Presiden Ma – Nobuo Kishi : Bahas Perlindungan Hak Nelayan

  • 06 May, 2016
  • Editor
Presiden Ma – Nobuo Kishi : Bahas Perlindungan Hak Nelayan
Presiden Ma – Nobuo Kishi : Bahas Perlindungan Hak Nelayan

(Taiwan-ROC) – Pada pagi hari ini tanggal 6 Mei, Presiden Ma Ying-jeou menerima kunjungan rombongan Nobuo Kishi di Istana Presiden. Dikarenakan perdebatan masalah Okinotori ditambah Nobuo Kishi juga merupakan adik dari Perdana Menteri Jepang, Shinzo Abe, sehingga pertemuan ini menjadi pusat perhatian banyak pihak.

Dalam pertemuan tersebut, Presiden Ma Ying-jeou menyampaikan, hubungan Taiwan-Jepang sangat baik dan interaksi yang sangat dekat. Shinzo Abe dalam kongres juga mengatakan bahwa Taiwan-Jepang mempunyai pandangan yang serupa, tidak hanya sebgai teman terdekat, juga rekan yang harus dihargai.

Kepala Negara mengatakan, pada tanggal 25 bulan kemarin, nelayan beserta kapal Taiwan Tung Cheng Chi No.16 saat beroperasi di laut lepas disekitar pulau karang Okinotori, Jepang, ditahan oleh kapal petugas pantai Jepang dan meminta deposito sebesar 6 juta yuan Jepang.
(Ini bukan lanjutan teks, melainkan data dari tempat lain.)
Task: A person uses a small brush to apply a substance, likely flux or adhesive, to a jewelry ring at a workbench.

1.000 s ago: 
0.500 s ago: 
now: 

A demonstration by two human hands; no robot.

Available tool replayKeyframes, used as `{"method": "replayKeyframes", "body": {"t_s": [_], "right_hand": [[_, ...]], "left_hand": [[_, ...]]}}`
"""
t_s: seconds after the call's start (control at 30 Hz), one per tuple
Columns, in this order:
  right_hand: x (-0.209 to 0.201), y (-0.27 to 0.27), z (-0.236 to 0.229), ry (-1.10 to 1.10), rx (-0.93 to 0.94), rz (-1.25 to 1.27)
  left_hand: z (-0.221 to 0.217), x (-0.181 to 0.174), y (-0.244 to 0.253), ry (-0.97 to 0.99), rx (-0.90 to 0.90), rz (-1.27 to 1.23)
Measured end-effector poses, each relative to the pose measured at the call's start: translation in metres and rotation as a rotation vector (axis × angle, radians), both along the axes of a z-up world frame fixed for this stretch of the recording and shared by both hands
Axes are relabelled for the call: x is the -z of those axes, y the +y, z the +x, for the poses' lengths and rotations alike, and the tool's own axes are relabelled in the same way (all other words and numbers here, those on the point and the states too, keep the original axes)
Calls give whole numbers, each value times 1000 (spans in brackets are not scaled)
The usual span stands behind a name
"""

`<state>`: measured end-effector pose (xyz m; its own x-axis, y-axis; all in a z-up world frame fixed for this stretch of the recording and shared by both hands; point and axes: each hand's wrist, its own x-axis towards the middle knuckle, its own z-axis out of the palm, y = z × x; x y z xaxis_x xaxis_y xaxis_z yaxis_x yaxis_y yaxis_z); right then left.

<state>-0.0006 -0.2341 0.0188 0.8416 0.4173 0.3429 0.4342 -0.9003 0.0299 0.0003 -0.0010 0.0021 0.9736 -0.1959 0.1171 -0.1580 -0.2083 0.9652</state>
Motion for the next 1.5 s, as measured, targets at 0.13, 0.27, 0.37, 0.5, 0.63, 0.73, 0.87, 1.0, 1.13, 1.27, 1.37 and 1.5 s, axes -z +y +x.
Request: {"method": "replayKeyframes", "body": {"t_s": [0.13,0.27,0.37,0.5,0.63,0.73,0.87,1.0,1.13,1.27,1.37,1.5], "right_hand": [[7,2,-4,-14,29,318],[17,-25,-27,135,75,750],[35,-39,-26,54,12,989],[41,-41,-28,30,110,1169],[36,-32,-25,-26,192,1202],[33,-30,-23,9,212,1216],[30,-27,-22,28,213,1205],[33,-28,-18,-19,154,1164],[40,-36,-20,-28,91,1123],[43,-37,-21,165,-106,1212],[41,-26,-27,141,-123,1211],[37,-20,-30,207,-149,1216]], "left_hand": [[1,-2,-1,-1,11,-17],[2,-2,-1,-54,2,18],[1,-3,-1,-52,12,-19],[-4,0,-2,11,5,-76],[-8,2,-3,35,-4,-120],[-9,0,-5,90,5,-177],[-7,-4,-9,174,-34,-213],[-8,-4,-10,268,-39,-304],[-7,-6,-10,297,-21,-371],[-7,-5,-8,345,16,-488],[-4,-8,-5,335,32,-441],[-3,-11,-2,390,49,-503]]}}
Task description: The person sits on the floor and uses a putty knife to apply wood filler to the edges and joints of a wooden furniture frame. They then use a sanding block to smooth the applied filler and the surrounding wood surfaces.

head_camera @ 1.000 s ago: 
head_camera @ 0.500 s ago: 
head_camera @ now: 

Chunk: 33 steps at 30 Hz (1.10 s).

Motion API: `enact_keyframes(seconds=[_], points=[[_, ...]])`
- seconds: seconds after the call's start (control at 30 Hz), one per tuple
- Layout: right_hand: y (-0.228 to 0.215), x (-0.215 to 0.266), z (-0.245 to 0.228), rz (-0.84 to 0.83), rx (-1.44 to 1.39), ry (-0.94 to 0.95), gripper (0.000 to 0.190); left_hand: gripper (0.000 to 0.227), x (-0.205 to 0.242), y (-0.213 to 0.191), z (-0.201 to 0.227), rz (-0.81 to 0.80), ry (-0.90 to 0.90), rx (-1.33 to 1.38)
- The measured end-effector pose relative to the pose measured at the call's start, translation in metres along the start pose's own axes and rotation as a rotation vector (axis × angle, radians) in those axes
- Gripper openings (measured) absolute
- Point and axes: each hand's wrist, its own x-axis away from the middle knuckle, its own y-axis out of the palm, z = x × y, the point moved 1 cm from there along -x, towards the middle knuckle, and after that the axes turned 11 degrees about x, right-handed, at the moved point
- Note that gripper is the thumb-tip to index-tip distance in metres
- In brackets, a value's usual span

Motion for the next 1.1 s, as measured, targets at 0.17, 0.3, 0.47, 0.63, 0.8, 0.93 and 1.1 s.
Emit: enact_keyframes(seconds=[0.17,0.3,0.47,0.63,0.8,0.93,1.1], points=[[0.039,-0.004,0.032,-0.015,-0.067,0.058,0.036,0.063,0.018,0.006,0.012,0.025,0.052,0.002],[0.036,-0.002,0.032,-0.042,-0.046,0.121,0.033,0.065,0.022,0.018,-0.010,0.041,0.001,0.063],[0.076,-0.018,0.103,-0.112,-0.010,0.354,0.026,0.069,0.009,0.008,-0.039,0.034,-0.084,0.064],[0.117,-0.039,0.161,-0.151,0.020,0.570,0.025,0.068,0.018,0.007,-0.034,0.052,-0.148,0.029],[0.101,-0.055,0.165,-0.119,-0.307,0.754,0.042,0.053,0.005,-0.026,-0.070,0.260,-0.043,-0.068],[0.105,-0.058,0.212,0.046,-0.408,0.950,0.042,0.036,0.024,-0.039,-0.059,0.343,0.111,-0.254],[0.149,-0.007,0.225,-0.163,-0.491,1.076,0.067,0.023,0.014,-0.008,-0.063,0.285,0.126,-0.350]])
Kapten kapal tidak hanya harus melepas pakaiannya untuk menjalani pemeriksaan, juga harus di borgol, dan hal ini telah mengejutkan dan mengundang kemarahan masyarakat Taiwan. Terkait hal tersebut, legislatif Taiwan segera memutuskan dan dengan keras meminta pertanggung jawaban Jepang yang telah melanggar Konvensi PBB tentang Hukum Laut (UNCLOS).

Dalam pertemuan tersebut, Presiden juga membandingkan ruang pertemuan hall hijau dengan Okinotori yang luasnya hanya 9 m², tidak sampai 1/8 hall hijau. Tidak hanya itu, Okinotori tidak mungkin untuk ruang hidup sehingga tidak bisa dinyatakan 200 mil laut sebagai ZEE maupun landasan kontinen.

Presiden mengatakan, “Pulau karang Okinotori tidak sampai 1/8 dari ruangan ini, selain itu 2 karang yang timbul diatas permukaan laut hanya setinggi 16 cm, disana juga tidak ada air tawar untuk melangsungkan kehidupan atau tinggal, juga tidak mampu mempertahankan kehidupan perekonomian sendiri. Jadi berdasarkan Hukum UNCLOS pasal 121 ayat 3, tidak dapat menyatakan 200 mil laut ZEE maupun landasan kontinen.”

Kepala Negara mengatakan, sesuai dengan permintaan para nelayan, Taiwan mengutus kapal petugas pantai dan Dewan Pertanian ke sekitar laut lepas pulau karang Okinotori untuk melindungi kebebasan menangkap ikan para nelayan Taiwan di laut lepas. Beliau menegaskan, pandangan menangkap ikan Republik Tiongkok adalah, “dimana para nelayan berada, disitulah petugas pantai berada”, dengan dasar “tidak menghindari, tidak konflik, tidak provokasi”. Republik Tiongkok adalah negara yang cinta damai, menggunakan cara perdamaian untuk menyelesaikan perselisihan dunia internasional.

Presiden mengatakan, persetujuan perikanan yang ditanda tangani oleh Taiwan-Jepang, mendapat pengakuan dari berbagai pihak. Saat ini kapal pengawas kedua belah pihak berada di area laut lepas pulau karang Okinotori. Taiwan berharap keduabelahpihak dapat saling menahan diri dan tidak ingin terjadi konflik yang mempengaruhi hubungan persahabatan keduabelah pihak. Selain itu, Kemenlu Taiwan masih terus melakukan negosiasi dengan pihak Jepang, berharap mencari cara pemecahan.

Kepala Negara menegaskan, masyarakat kedua negara Taiwan-Jepang telah mempunyai hubungan yang sangat lama dan mendalam, persahabatan yang dapat saling membantu disaat kesulitan. Berharap dengan dasar ini, dapat menyelesaikan masalah saat ini, demi menghadapi tantang dimasa datang. Namun apabila tidak dapat terselesaikan, berharap keduabelah pihak dapat membawanya ke mediasi internasional maupun pengadilan arbitrase internasional dan menjaga keamanan serta perdamaian area tersebut. Presiden berharap semoga Nobuo Kishi dapat menyampaikan pandangan Taiwan kepada PM Jepang, Shinzo Abe.